## WHAT IS EXPECTED
Once you have read the data below, set it all down again exactly.

(Stored data entries)
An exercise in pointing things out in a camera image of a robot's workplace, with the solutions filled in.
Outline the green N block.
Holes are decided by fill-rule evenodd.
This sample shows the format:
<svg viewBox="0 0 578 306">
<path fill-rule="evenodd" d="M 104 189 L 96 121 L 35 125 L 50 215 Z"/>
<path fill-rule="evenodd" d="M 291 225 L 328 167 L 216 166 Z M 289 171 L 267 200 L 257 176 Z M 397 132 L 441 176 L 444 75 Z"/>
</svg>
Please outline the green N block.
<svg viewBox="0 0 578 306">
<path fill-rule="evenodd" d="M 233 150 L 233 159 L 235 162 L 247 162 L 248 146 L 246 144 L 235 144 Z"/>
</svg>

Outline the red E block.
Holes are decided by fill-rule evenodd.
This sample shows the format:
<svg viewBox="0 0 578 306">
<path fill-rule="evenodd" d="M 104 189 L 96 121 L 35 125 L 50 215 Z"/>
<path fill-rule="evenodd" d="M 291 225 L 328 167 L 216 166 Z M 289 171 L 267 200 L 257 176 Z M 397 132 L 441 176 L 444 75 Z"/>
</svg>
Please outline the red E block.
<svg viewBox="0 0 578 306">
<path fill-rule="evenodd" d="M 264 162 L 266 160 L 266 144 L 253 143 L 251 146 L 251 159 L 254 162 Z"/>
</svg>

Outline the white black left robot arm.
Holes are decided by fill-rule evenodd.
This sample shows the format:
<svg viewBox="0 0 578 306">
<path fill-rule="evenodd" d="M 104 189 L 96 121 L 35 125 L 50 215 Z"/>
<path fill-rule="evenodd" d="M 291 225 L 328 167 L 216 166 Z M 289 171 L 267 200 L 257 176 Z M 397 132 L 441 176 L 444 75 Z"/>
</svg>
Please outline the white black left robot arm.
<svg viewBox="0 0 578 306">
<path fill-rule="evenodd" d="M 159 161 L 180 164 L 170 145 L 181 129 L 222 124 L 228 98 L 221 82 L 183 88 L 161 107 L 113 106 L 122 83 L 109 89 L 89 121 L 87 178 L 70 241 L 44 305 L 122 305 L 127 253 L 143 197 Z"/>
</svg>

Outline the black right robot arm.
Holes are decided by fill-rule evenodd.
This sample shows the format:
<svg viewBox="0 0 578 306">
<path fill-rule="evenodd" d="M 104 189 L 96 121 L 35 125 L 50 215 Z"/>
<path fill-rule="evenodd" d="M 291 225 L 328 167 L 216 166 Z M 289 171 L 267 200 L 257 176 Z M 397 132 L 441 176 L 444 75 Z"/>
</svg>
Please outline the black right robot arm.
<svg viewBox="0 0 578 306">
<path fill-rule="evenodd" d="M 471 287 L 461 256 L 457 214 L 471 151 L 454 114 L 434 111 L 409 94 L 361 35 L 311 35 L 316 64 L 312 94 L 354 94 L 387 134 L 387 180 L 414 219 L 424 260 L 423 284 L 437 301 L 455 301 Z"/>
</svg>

## ANSWER BOX
An exercise in pointing things out in a camera image of a robot's workplace, with the solutions filled in.
Outline the green N block.
Holes are decided by fill-rule evenodd.
This sample shows the format:
<svg viewBox="0 0 578 306">
<path fill-rule="evenodd" d="M 104 189 L 96 121 L 35 125 L 50 215 Z"/>
<path fill-rule="evenodd" d="M 291 225 L 328 167 L 216 166 Z M 289 171 L 267 200 L 257 176 Z M 397 132 L 441 176 L 444 75 Z"/>
</svg>
Please outline the green N block.
<svg viewBox="0 0 578 306">
<path fill-rule="evenodd" d="M 233 150 L 233 159 L 235 162 L 247 162 L 248 146 L 246 144 L 235 144 Z"/>
</svg>

Outline the red E block.
Holes are decided by fill-rule evenodd.
This sample shows the format:
<svg viewBox="0 0 578 306">
<path fill-rule="evenodd" d="M 104 189 L 96 121 L 35 125 L 50 215 Z"/>
<path fill-rule="evenodd" d="M 291 225 L 328 167 L 216 166 Z M 289 171 L 267 200 L 257 176 Z M 397 132 L 441 176 L 444 75 Z"/>
</svg>
Please outline the red E block.
<svg viewBox="0 0 578 306">
<path fill-rule="evenodd" d="M 264 162 L 266 160 L 266 144 L 253 143 L 251 146 L 251 159 L 254 162 Z"/>
</svg>

Outline the white black left robot arm.
Holes are decided by fill-rule evenodd.
This sample shows the format:
<svg viewBox="0 0 578 306">
<path fill-rule="evenodd" d="M 104 189 L 96 121 L 35 125 L 50 215 Z"/>
<path fill-rule="evenodd" d="M 291 225 L 328 167 L 216 166 Z M 289 171 L 267 200 L 257 176 Z M 397 132 L 441 176 L 444 75 Z"/>
</svg>
Please outline the white black left robot arm.
<svg viewBox="0 0 578 306">
<path fill-rule="evenodd" d="M 159 161 L 180 164 L 170 145 L 181 129 L 222 124 L 228 98 L 221 82 L 183 88 L 161 107 L 113 106 L 122 83 L 109 89 L 89 121 L 87 178 L 70 241 L 44 305 L 122 305 L 127 253 L 143 197 Z"/>
</svg>

Outline the black right robot arm.
Holes are decided by fill-rule evenodd.
This sample shows the format:
<svg viewBox="0 0 578 306">
<path fill-rule="evenodd" d="M 104 189 L 96 121 L 35 125 L 50 215 Z"/>
<path fill-rule="evenodd" d="M 291 225 L 328 167 L 216 166 Z M 289 171 L 267 200 L 257 176 Z M 397 132 L 441 176 L 444 75 Z"/>
</svg>
Please outline the black right robot arm.
<svg viewBox="0 0 578 306">
<path fill-rule="evenodd" d="M 471 287 L 461 256 L 457 214 L 471 151 L 454 114 L 434 111 L 409 94 L 361 35 L 311 35 L 316 64 L 312 94 L 354 94 L 387 134 L 387 180 L 414 219 L 424 260 L 423 284 L 437 301 L 455 301 Z"/>
</svg>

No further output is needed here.